_AIM OF THE EXERCISE_
Show each line of the data below that has the string "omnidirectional" in it.

_MATERIAL PROVIDED_
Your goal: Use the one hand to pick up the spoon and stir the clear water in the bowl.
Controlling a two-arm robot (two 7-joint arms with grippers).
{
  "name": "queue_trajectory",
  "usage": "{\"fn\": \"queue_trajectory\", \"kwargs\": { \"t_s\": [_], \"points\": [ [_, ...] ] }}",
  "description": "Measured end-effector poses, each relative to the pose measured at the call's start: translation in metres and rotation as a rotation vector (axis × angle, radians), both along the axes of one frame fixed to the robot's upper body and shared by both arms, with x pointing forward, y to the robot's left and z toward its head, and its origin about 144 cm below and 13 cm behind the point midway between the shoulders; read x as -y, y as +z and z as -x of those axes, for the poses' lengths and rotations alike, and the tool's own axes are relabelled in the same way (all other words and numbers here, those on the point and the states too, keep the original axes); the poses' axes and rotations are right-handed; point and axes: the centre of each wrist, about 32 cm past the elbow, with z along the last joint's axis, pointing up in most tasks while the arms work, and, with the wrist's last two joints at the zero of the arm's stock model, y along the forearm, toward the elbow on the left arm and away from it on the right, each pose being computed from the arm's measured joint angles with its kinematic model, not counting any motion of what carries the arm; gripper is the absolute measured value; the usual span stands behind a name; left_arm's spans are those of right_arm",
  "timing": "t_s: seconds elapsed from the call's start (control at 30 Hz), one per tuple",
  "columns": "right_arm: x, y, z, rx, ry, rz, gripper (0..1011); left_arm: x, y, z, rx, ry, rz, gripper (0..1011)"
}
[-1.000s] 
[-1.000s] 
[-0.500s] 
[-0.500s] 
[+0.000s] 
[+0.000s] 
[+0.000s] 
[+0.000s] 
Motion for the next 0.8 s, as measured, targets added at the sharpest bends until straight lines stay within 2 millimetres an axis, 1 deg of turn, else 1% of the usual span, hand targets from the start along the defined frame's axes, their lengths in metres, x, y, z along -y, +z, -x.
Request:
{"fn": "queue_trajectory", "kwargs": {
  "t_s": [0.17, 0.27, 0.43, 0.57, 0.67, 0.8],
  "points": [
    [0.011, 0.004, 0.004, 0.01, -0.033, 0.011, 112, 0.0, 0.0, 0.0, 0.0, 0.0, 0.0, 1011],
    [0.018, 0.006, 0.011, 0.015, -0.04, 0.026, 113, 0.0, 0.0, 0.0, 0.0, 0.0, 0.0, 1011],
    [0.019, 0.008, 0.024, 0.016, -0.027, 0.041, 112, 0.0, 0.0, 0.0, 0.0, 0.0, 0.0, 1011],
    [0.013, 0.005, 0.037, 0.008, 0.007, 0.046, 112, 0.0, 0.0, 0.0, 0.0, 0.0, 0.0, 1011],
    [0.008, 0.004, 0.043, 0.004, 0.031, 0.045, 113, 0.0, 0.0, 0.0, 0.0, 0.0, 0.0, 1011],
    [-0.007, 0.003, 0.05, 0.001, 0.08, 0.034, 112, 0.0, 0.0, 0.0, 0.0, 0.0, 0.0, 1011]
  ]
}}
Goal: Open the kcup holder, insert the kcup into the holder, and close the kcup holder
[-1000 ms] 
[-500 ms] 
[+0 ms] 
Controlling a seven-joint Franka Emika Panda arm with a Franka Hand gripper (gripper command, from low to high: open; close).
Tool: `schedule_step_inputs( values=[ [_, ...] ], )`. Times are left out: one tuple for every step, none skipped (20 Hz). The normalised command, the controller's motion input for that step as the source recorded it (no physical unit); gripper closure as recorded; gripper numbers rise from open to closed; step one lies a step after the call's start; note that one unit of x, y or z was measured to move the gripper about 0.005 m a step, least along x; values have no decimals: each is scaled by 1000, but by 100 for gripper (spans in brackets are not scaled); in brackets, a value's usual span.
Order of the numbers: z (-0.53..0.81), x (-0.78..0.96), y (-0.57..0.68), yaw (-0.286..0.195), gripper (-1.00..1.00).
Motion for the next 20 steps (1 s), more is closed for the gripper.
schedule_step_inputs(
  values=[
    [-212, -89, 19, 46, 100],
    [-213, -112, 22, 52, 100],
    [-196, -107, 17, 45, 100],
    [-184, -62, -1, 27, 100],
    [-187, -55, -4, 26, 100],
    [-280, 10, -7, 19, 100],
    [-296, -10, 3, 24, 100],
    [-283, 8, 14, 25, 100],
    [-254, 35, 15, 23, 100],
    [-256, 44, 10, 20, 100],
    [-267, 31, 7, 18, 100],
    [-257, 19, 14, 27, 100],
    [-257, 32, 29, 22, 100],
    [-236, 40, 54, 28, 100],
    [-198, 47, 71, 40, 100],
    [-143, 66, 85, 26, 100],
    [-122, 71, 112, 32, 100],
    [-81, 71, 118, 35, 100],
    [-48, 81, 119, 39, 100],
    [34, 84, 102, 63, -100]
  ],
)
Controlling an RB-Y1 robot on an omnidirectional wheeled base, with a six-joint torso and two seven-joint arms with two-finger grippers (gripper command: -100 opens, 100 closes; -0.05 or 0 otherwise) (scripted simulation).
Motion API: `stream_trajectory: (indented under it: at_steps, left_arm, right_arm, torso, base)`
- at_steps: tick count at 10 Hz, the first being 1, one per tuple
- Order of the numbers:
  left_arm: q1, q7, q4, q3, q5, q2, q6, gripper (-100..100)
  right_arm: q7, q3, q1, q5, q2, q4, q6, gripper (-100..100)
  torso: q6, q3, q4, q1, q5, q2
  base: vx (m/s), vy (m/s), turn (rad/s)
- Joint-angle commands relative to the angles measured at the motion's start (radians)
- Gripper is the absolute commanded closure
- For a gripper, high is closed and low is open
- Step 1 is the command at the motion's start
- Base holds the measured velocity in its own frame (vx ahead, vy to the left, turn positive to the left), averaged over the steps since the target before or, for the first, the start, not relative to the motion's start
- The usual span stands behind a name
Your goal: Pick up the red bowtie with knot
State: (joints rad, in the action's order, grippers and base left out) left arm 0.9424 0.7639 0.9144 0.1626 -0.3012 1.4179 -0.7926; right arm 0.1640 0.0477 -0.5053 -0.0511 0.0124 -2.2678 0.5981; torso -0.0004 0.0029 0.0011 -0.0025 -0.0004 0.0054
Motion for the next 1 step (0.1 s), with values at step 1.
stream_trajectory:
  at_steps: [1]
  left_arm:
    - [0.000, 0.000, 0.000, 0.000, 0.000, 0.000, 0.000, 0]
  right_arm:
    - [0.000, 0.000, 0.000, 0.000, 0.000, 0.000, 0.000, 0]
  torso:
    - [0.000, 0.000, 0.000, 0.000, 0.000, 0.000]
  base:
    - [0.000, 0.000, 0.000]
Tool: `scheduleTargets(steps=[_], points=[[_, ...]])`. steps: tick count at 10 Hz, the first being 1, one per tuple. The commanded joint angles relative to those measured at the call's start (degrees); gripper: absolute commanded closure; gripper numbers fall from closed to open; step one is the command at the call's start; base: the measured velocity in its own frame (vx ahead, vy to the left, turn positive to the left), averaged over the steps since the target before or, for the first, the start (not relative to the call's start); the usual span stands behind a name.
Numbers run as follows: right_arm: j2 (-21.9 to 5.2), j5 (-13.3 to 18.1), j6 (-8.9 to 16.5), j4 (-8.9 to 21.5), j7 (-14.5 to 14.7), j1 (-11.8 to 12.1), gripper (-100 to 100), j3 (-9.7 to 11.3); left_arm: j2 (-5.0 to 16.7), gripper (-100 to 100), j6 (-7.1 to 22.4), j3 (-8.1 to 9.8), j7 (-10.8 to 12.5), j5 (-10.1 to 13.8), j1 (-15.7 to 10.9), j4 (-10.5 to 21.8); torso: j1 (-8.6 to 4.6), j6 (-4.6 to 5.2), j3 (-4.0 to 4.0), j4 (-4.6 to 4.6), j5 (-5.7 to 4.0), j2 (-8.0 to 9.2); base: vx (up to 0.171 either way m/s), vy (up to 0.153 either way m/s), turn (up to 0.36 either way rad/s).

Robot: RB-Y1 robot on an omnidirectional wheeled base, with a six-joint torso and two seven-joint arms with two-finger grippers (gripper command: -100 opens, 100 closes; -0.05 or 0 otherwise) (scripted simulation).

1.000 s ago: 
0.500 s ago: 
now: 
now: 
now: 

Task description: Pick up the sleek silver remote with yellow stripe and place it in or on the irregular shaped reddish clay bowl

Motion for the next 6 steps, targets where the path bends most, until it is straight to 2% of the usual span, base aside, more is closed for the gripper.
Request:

_OUTPUT FOR THIS TASK_
Controlling an RB-Y1 robot on an omnidirectional wheeled base, with a six-joint torso and two seven-joint arms with two-finger grippers (gripper command: -100 opens, 100 closes; -0.05 or 0 otherwise) (scripted simulation).
Robot: RB-Y1 robot on an omnidirectional wheeled base, with a six-joint torso and two seven-joint arms with two-finger grippers (gripper command: -100 opens, 100 closes; -0.05 or 0 otherwise) (scripted simulation).

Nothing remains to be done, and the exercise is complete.